> [Exercise requirements]: Give back, exactly as written, the lines from the beginning of the listing through the one that contains "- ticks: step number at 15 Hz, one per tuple".
─── Stored data
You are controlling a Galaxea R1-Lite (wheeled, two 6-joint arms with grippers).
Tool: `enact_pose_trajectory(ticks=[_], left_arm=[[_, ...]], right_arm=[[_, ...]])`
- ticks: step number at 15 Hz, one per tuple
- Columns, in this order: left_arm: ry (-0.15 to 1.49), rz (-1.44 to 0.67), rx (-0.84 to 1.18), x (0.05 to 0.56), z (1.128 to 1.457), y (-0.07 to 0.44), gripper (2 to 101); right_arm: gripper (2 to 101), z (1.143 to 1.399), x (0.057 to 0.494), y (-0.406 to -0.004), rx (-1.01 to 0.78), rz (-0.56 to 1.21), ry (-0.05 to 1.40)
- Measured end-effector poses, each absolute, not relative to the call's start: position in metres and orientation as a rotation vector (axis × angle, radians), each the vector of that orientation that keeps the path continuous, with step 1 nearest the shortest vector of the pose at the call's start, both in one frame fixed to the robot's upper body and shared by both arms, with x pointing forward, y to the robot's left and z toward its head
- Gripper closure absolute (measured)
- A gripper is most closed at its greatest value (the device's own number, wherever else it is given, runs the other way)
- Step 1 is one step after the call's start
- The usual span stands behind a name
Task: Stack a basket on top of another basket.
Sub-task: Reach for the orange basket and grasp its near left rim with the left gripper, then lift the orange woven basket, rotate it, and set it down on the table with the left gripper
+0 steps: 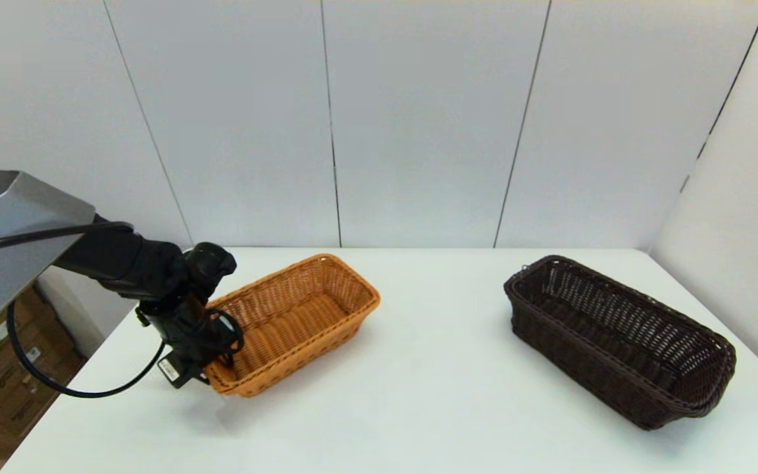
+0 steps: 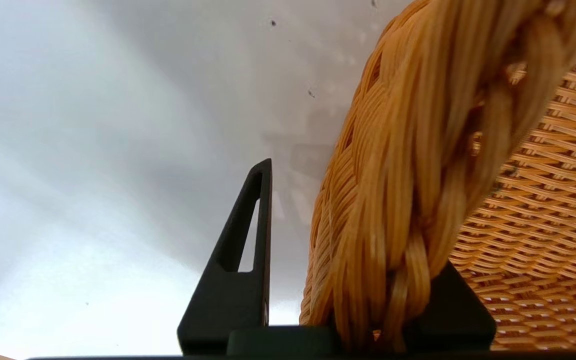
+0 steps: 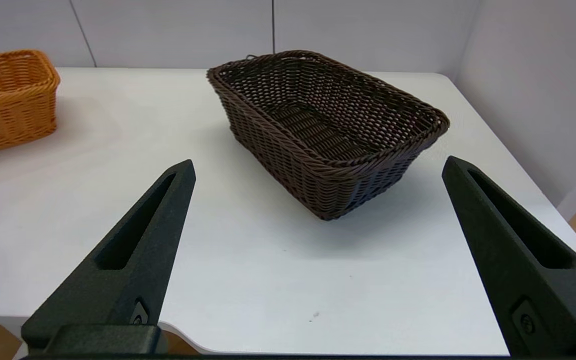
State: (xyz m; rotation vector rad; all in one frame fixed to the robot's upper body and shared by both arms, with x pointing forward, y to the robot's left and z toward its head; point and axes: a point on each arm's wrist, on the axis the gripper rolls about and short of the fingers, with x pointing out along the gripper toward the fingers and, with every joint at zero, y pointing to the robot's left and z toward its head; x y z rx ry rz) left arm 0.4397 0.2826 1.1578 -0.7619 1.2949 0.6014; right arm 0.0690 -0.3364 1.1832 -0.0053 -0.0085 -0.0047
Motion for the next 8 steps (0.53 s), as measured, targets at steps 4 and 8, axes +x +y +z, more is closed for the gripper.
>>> enact_pose_trajectory(ticks=[4,8], left_arm=[[1.278,0.573,-0.799,0.438,1.169,0.285,74.8],[1.266,0.518,-0.866,0.433,1.186,0.291,75.7]], right_arm=[[4.3,1.183,0.069,-0.336,-0.005,-0.005,-0.008],[4.3,1.183,0.069,-0.336,-0.005,-0.004,-0.008]])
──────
> [Exercise output]:
You are controlling a Galaxea R1-Lite (wheeled, two 6-joint arms with grippers).
Tool: `enact_pose_trajectory(ticks=[_], left_arm=[[_, ...]], right_arm=[[_, ...]])`
- ticks: step number at 15 Hz, one per tuple

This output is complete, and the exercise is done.